• Your goal
Check every line of the data below for "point". Copy each one that has it.

::: Information shown

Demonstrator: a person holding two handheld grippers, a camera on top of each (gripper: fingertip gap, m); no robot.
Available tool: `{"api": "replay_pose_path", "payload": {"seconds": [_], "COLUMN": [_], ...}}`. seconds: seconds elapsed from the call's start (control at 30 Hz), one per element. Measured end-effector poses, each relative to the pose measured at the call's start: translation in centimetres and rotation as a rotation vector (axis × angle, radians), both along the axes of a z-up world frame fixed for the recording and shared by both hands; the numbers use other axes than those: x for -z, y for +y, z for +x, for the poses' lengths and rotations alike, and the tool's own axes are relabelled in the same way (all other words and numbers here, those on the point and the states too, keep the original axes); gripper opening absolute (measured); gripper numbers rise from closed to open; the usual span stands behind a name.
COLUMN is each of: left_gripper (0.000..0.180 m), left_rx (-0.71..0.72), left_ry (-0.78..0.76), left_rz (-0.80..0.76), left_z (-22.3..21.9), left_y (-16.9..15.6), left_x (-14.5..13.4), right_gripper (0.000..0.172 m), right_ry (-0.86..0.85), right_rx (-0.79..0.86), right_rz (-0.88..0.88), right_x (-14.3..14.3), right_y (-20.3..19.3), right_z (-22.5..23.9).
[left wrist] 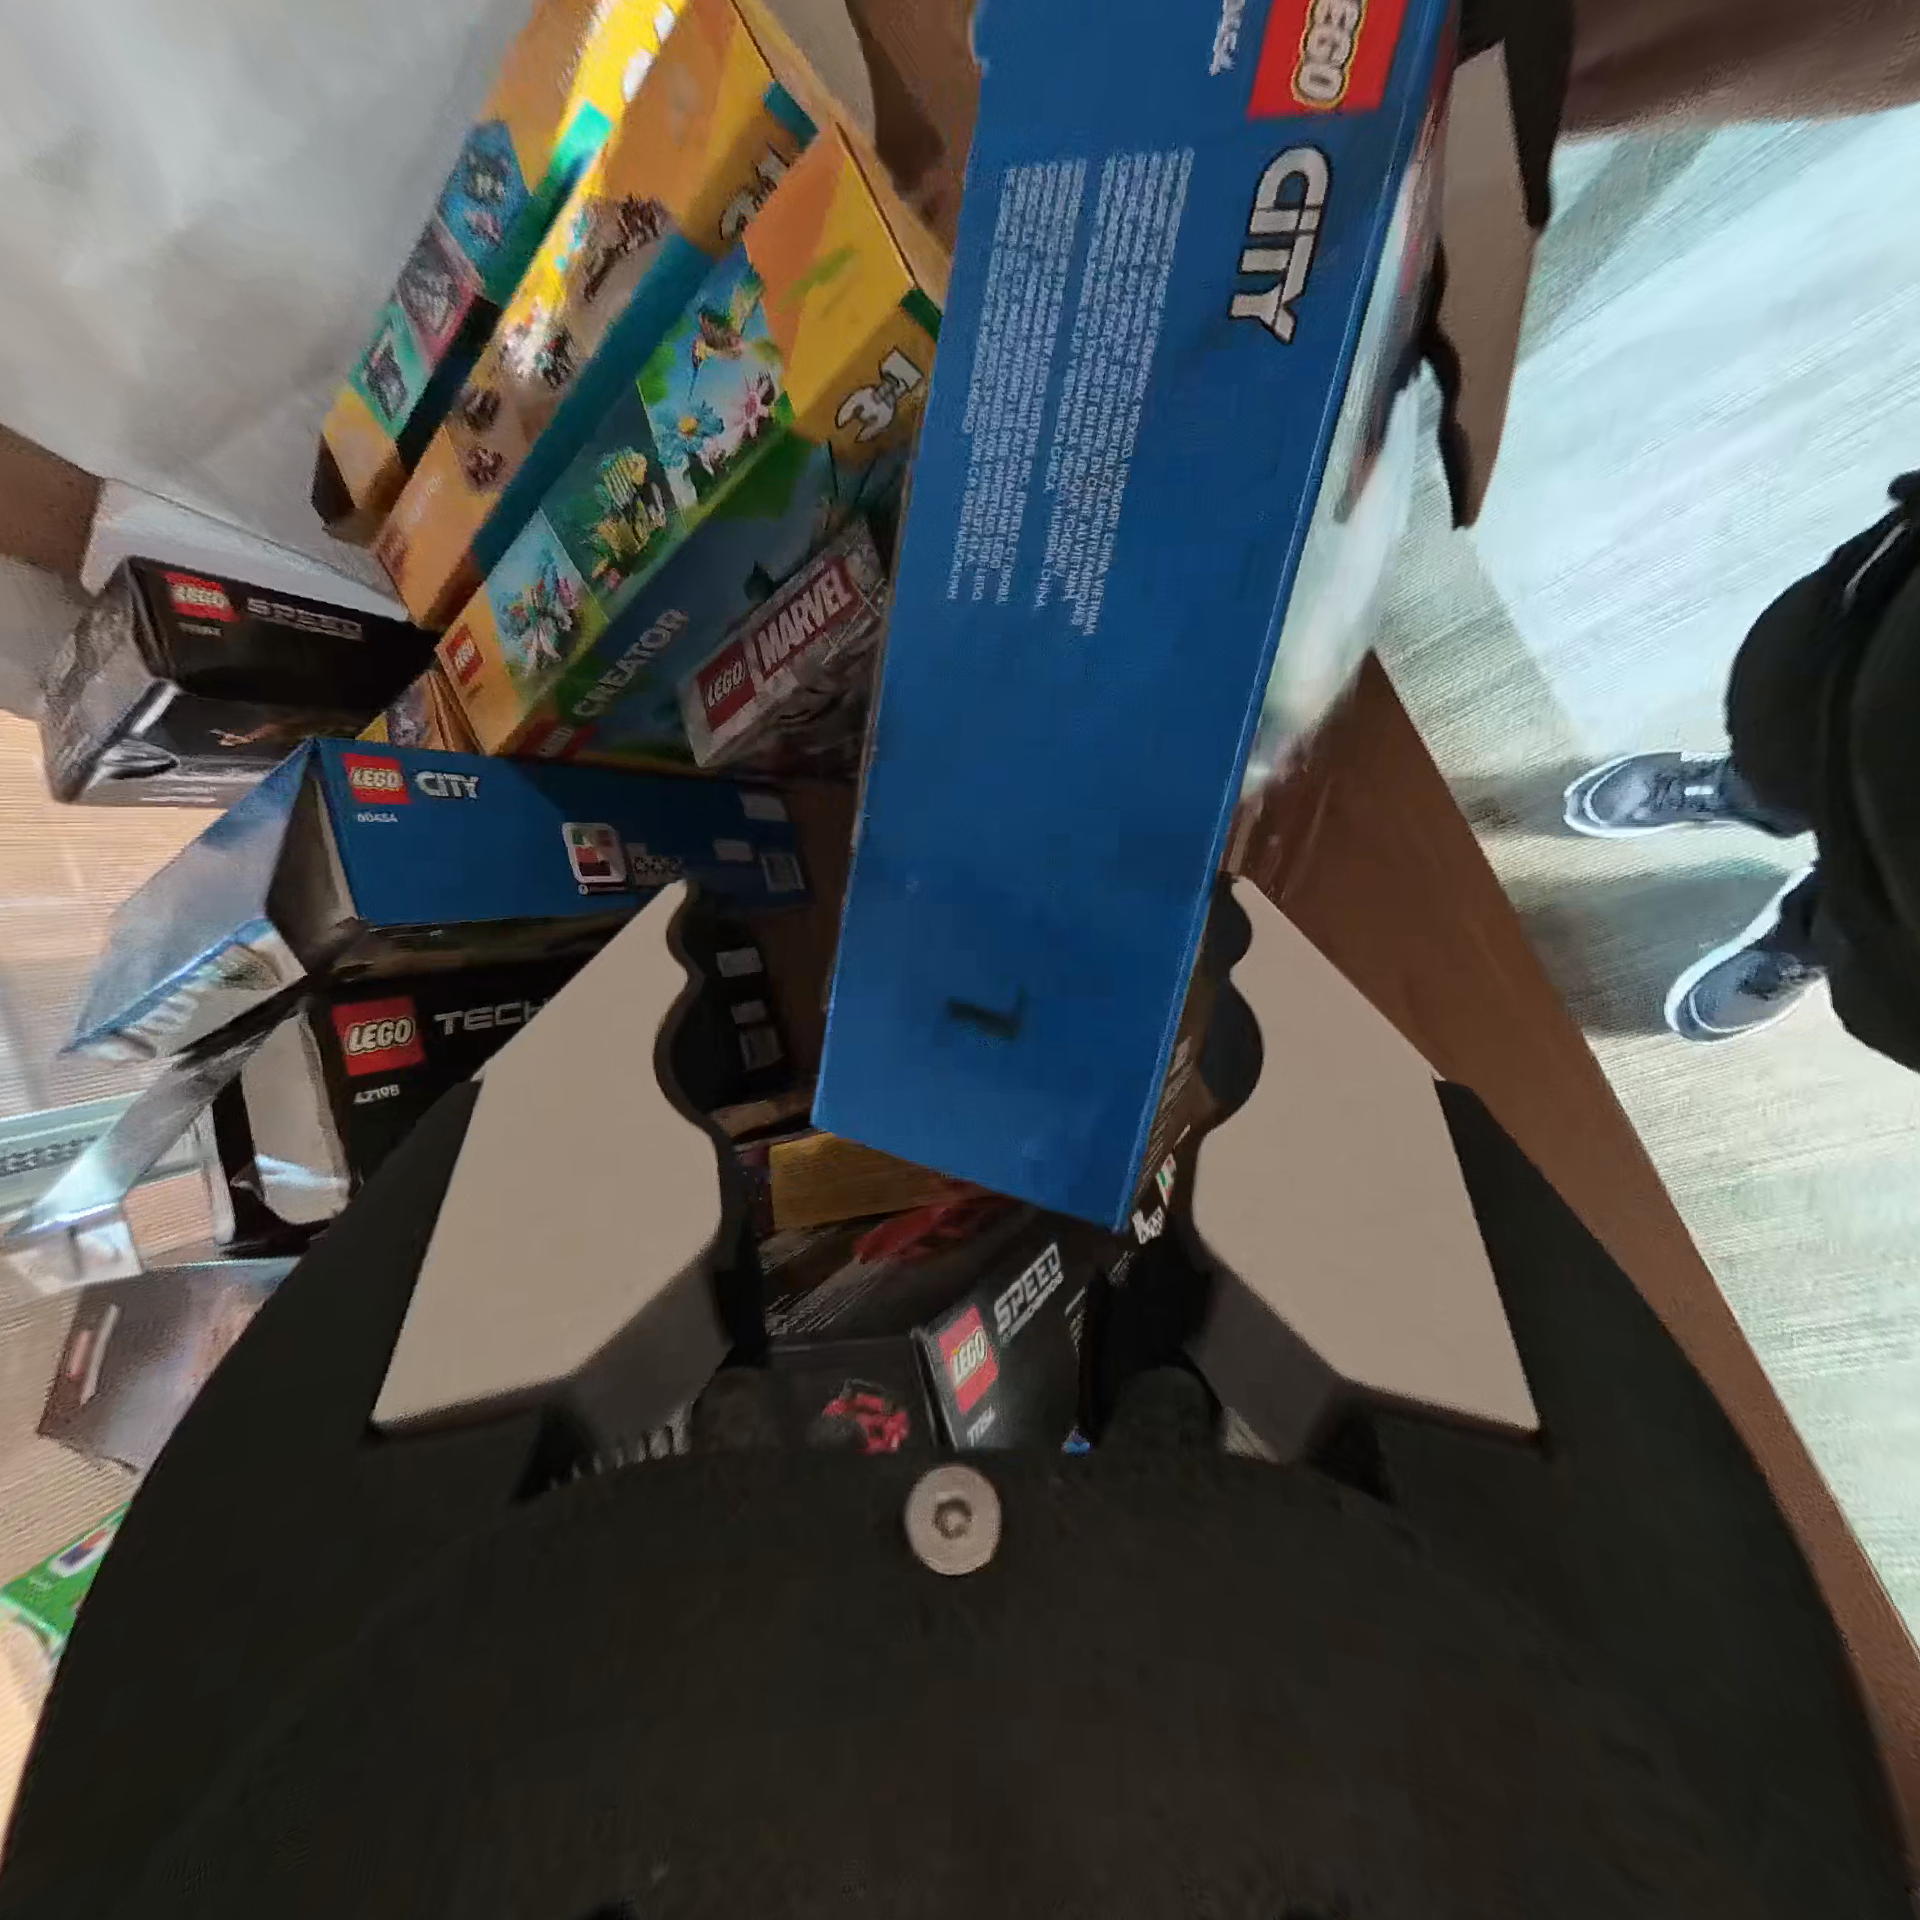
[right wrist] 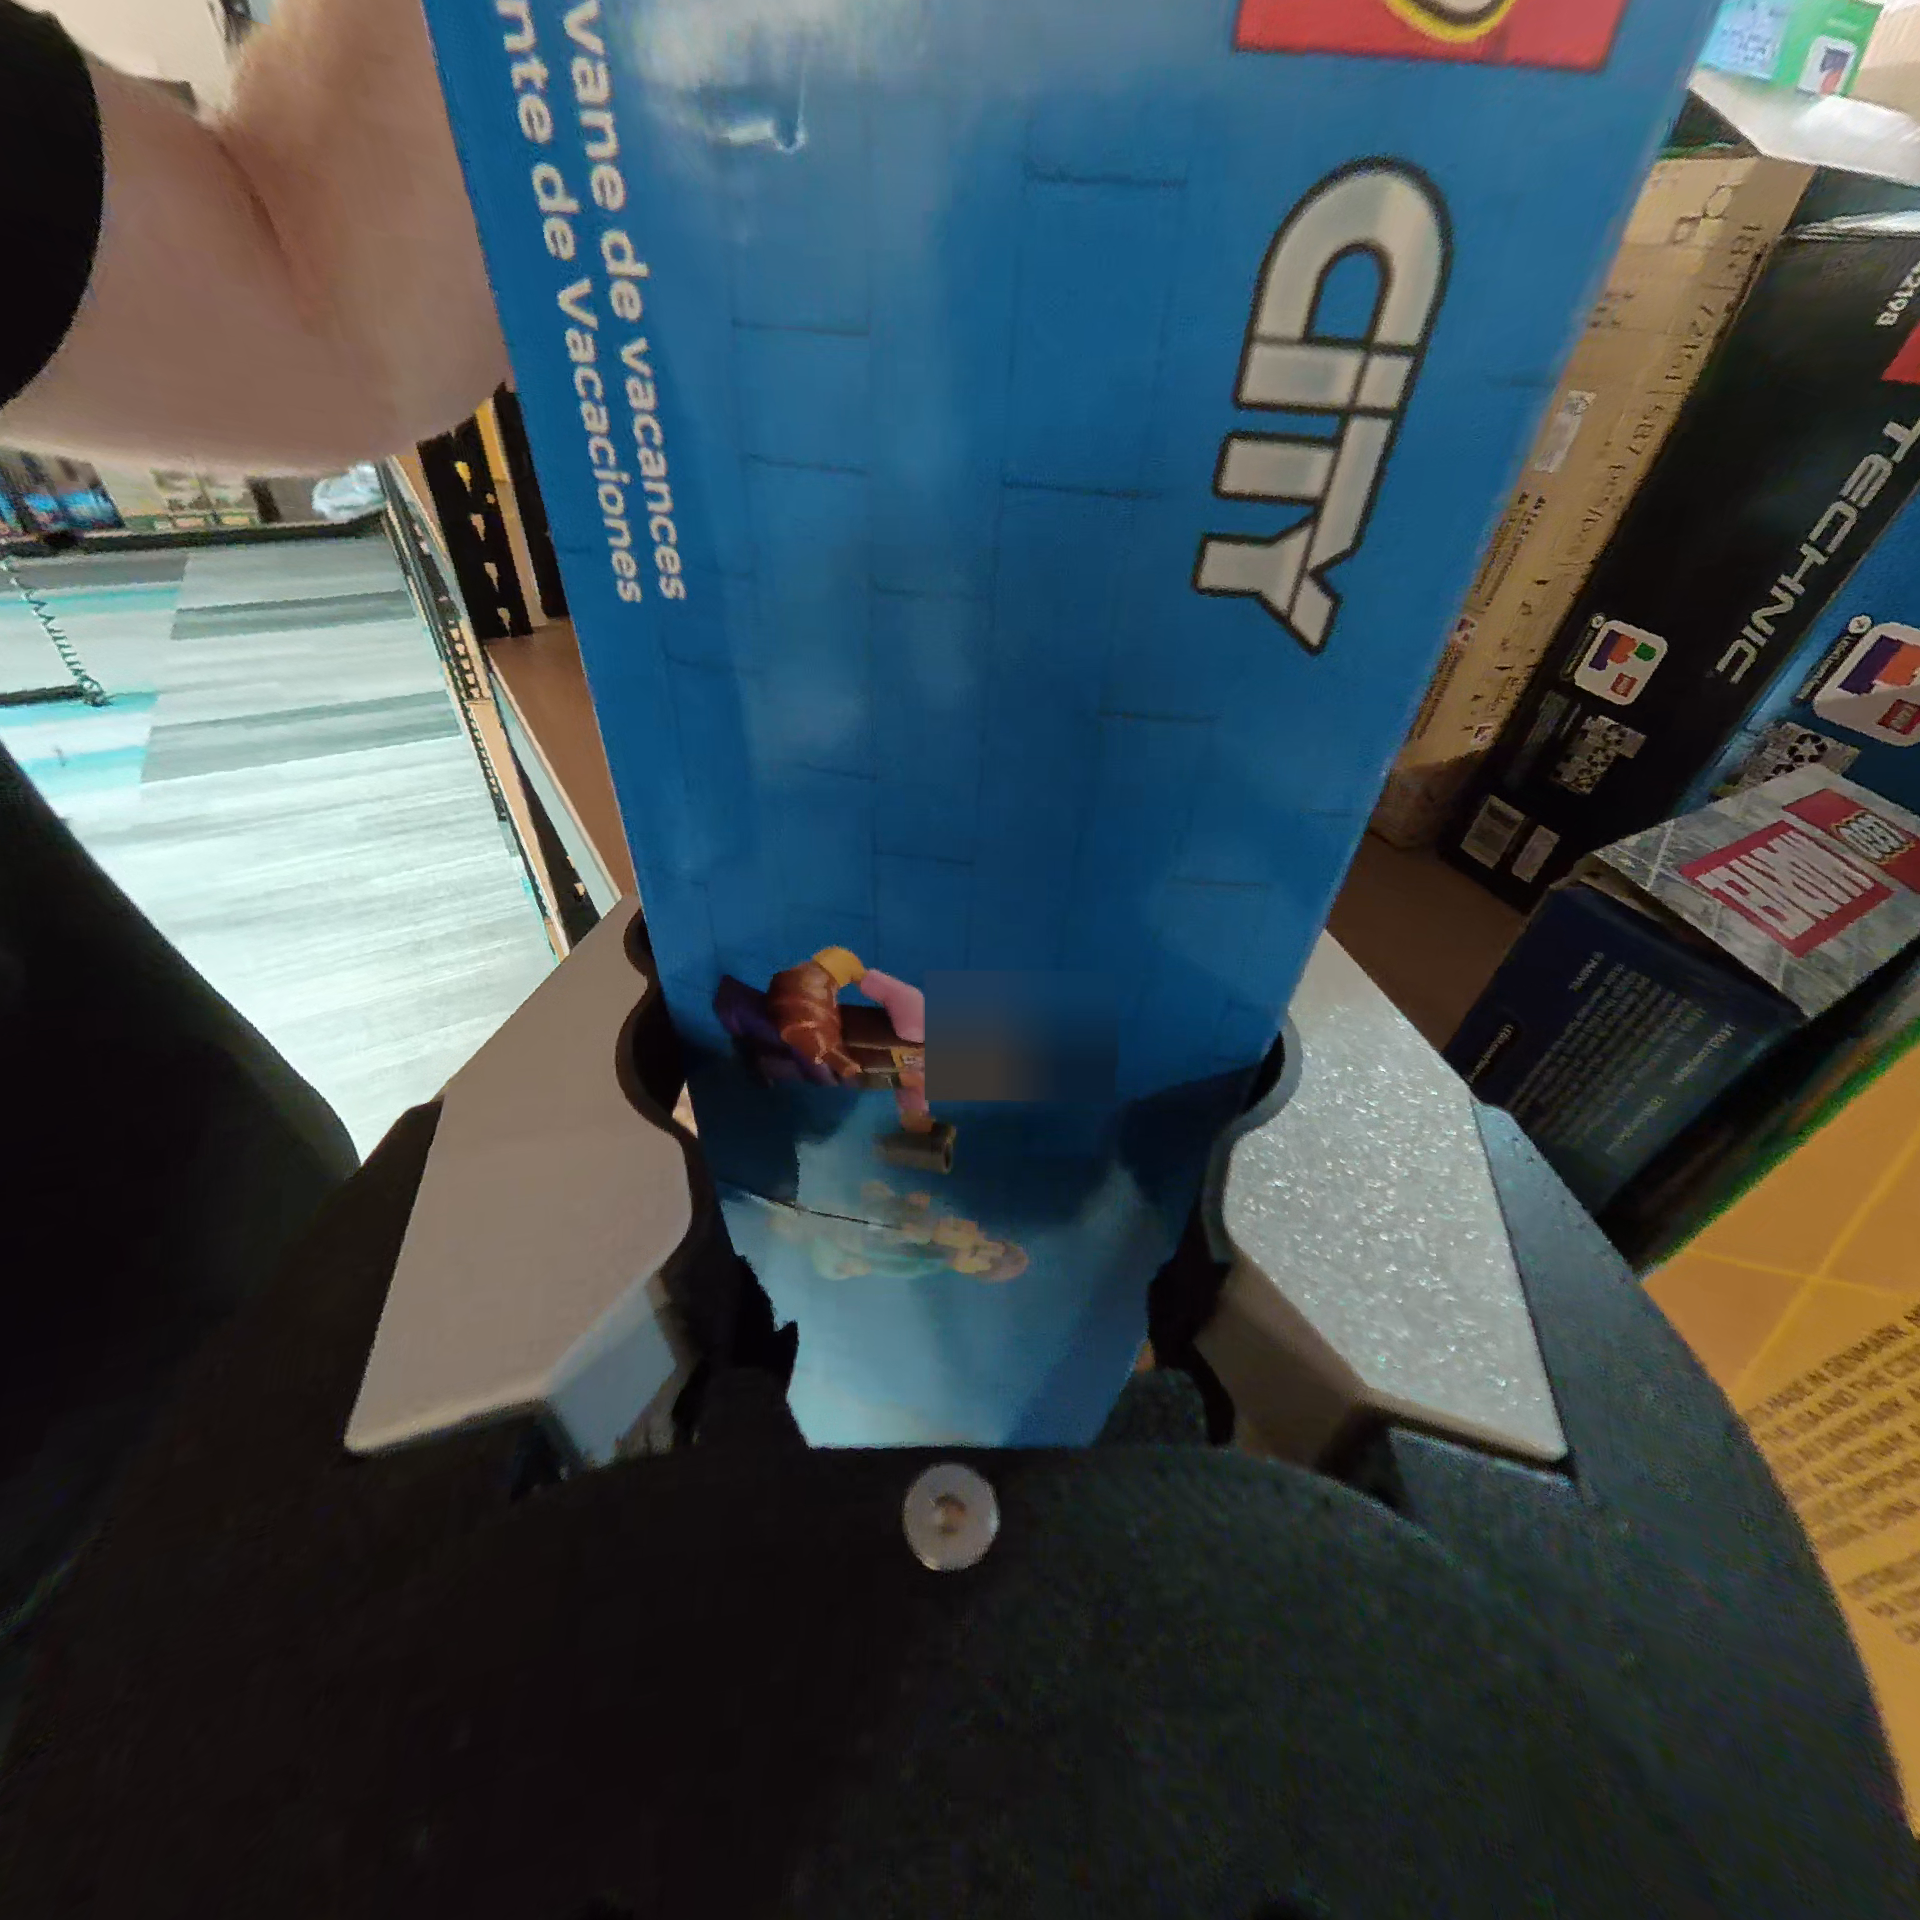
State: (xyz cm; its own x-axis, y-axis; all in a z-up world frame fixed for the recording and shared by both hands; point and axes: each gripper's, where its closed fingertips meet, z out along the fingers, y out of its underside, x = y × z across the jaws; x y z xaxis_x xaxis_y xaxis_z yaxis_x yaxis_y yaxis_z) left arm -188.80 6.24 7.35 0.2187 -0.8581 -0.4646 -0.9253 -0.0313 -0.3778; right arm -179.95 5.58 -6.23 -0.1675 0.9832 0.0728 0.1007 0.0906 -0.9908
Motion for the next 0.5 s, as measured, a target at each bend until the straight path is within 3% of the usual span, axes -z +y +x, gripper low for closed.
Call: {"api": "replay_pose_path", "payload": {"seconds": [0.03, 0.1, 0.17, 0.3, 0.5], "left_gripper": [0.092, 0.090, 0.092, 0.093, 0.093], "left_rx": [0.003, -0.020, -0.046, -0.016, 0.014], "left_ry": [0.007, 0.109, 0.113, 0.048, 0.150], "left_rz": [-0.033, -0.159, -0.173, -0.164, -0.134], "left_z": [-0.3, -1.3, -1.4, -1.1, -1.5], "left_y": [-0.2, -0.5, 0.2, -0.2, -1.0], "left_x": [0.1, 3.2, 5.0, 5.1, 4.9], "right_gripper": [0.108, 0.109, 0.109, 0.110, 0.109], "right_ry": [-0.002, -0.009, -0.009, -0.011, 0.011], "right_rx": [-0.009, -0.025, -0.030, -0.041, -0.053], "right_rz": [0.005, 0.006, -0.015, -0.006, 0.003], "right_x": [0.0, 0.0, 0.0, 0.1, -0.1], "right_y": [-0.1, -0.1, 0.3, 0.1, -0.4], "right_z": [0.0, -0.1, -0.2, -0.1, -0.2]}}
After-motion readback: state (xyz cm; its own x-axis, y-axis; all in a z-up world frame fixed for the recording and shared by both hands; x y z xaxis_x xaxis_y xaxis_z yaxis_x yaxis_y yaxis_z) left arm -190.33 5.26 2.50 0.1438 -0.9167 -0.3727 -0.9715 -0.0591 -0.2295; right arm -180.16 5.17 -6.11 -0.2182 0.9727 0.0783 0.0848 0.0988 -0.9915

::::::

• Output
Available tool: `{"api": "replay_pose_path", "payload": {"seconds": [_], "COLUMN": [_], ...}}`. seconds: seconds elapsed from the call's start (control at 30 Hz), one per element. Measured end-effector poses, each relative to the pose measured at the call's start: translation in centimetres and rotation as a rotation vector (axis × angle, radians), both along the axes of a z-up world frame fixed for the recording and shared by both hands; the numbers use other axes than those: x for -z, y for +y, z for +x, for the poses' lengths and rotations alike, and the tool's own axes are relabelled in the same way (all other words and numbers here, those on the point and the states too, keep the original axes); gripper opening absolute (measured); gripper numbers rise from closed to open; the usual span stands behind a name.
State: (xyz cm; its own x-axis, y-axis; all in a z-up world frame fixed for the recording and shared by both hands; point and axes: each gripper's, where its closed fingertips meet, z out along the fingers, y out of its underside, x = y × z across the jaws; x y z xaxis_x xaxis_y xaxis_z yaxis_x yaxis_y yaxis_z) left arm -188.80 6.24 7.35 0.2187 -0.8581 -0.4646 -0.9253 -0.0313 -0.3778; right arm -179.95 5.58 -6.23 -0.1675 0.9832 0.0728 0.1007 0.0906 -0.9908

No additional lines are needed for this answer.